The Grand Challenge Cup has the Dutch and German national crews drawn against each other, the winner going into the final against either the British eight, who have shown a good turn of speed recently, or the Marine Technical University of St Petersburg, some of whom are long in the tooth and all may harbour delusions of grandeur.
Britain's coxless four have a straight final in the Stewards' against the Netherlands who pushed the Brits hard at the World Cup regatta in Munich in May. The women's quad, World Cup leaders, are a cut above the other entries in the Princess Grace. Matt Wells and Steve Rowbotham are selected in the Double Sculls, but in the other half of the draw await the Slovenians Luka Spik and Iztok Cop, the Olympic silver medallists and world champions.
The withdrawal of the South African holders of the Goblets leaves a likely final in the pairs between the Oxford internationals Barney Williams and Paul Daniels and the first and last Henley entry from Serbia and Montenegro, Goran Jagar and Nikola Stojic of Partizan Belgrade.

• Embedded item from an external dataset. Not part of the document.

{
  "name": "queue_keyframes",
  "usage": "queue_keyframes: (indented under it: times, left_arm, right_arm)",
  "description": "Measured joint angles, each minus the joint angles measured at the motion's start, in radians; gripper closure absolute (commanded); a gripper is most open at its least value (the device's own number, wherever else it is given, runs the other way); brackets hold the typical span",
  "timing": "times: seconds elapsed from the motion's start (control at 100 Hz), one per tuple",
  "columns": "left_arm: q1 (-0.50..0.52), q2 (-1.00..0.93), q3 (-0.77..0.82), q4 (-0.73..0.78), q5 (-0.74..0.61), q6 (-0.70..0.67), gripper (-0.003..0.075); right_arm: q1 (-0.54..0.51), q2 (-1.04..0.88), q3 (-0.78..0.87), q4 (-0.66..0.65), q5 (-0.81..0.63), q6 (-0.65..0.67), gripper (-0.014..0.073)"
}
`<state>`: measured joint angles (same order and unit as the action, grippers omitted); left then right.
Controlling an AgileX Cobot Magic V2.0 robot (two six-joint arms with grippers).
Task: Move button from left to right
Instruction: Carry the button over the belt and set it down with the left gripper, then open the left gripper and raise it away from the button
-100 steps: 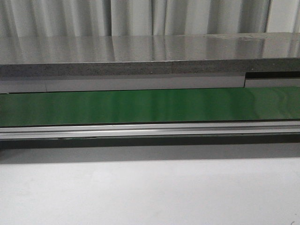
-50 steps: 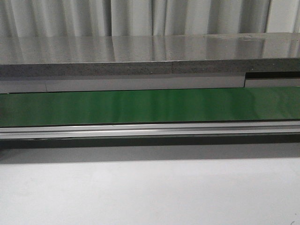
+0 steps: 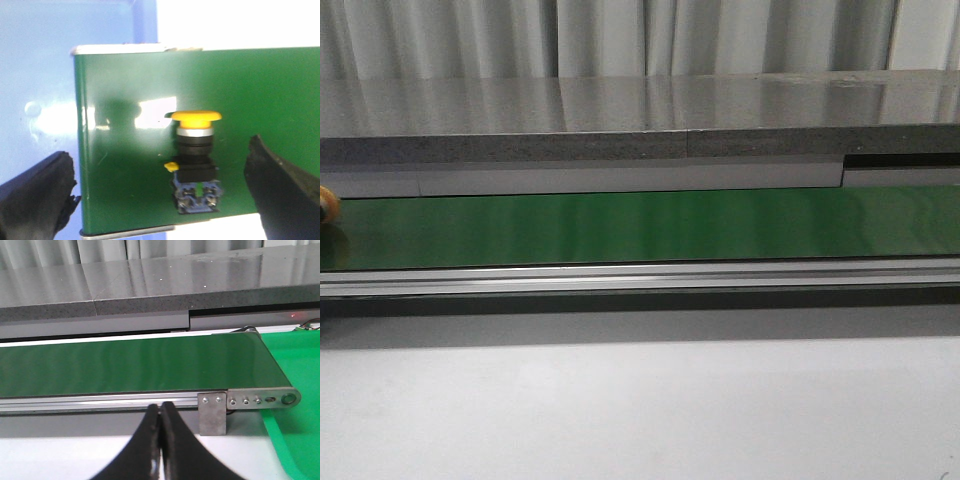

The selected crews in the Remenham for women's eights are University College Dublin, winners at Women's Henley, and the British, Dutch and American national squads.
In events which start today, the winners of the Schools head and the National Schools, Shrewsbury, meet one of their traditional rivals, Radley or Eton, in the second round of the Princess Elizabeth for school eights if they beat Bedford Modern.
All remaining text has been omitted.